North County residents oppose homeless housing at the fairgrounds

The heart of the Del Mar fairgrounds at sunset in January.
The heart of the Del Mar fairgrounds at sunset in January.


(Union-Tribune)

A long procession of North County residents registered their opposition on July 14 to a potential homeless housing project for veterans at the Del Mar Fairgrounds.

Fairgrounds Deputy General Manager Carlene Moore said during the fairgrounds board of directors online meeting that homeless housing at the state-owned venue is “a concept, not a project” at this point. The number of homeless individuals who would be housed, along with all the other details, have not been decided, she said.

The board might vote on whether to move forward with the project at its August meeting.

“We are only at the information gathering process,” added Richard Valdez, the board president.

The fairgrounds Community Relations Committee first considered the temporary homeless housing idea in May. A Temporary Housing Ad-Hoc Committee has since been formed. Fairgrounds staff reported that they are studying similar projects in other communities that have been successful, and reaching out to residents and elected leaders in neighboring communities for feedback.

The project would also generate revenue for the fairgrounds, which would issue a land lease for the temporary units. Projected revenues for the fairgrounds this fiscal year dropped precipitously after the COVID-19 pandemic caused the cancellations of the county fair and every other large event. Staff also announced that about 60% of employees will likely be laid off in the coming months, a reduction of about 150 to 61.

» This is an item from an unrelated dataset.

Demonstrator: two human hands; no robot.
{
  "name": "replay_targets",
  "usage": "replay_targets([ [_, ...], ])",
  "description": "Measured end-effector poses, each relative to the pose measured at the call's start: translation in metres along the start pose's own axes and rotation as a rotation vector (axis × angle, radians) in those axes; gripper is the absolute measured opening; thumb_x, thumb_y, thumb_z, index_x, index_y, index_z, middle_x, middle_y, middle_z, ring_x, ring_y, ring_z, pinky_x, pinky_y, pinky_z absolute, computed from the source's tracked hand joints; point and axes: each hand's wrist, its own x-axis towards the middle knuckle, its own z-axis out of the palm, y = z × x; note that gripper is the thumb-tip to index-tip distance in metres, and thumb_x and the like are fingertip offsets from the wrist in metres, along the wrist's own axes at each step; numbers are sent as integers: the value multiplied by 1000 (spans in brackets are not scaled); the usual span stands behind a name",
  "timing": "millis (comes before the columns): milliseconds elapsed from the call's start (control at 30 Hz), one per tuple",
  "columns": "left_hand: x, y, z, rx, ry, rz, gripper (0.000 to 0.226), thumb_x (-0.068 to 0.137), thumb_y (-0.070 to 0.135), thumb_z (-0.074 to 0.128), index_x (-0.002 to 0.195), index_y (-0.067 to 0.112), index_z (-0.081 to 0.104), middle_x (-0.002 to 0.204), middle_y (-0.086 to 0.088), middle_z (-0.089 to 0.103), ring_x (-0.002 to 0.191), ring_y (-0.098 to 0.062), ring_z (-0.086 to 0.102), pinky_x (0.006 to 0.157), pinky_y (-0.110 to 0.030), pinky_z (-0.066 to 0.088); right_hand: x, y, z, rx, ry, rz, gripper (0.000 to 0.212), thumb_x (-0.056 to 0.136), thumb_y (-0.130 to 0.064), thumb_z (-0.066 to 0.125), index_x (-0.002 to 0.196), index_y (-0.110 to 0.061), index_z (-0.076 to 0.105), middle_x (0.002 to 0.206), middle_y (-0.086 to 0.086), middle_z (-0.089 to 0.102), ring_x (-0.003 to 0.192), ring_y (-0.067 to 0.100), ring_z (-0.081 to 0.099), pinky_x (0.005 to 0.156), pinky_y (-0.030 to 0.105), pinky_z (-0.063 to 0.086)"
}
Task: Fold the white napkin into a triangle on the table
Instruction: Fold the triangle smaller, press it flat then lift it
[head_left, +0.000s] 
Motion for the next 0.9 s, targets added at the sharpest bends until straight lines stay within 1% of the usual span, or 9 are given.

Local residents who spoke during public comment said they were concerned about their property values decreasing, that they didn’t think the homeless housing would provide enough resources to guide tenants to longer-term success, and that it would discourage tourism. Several also said they thought the idea was a poorly conceived way for the fairgrounds to salvage some of its revenue this year.

Fairgrounds board members and staff also received a deluge of emails from nearby residents who are opposed to the idea.

“We would like to be able to enjoy our home without the worry of a homeless shelter within walking distance from our home,” wrote a Solana Beach resident named Susan, whose last name was redacted by fairgrounds staff.

Imperial Beach resident Martha Sullivan, one of two public speakers who indicated support for the potential project, said she was “extremely, extremely disappointed” by all the criticism from the other speakers.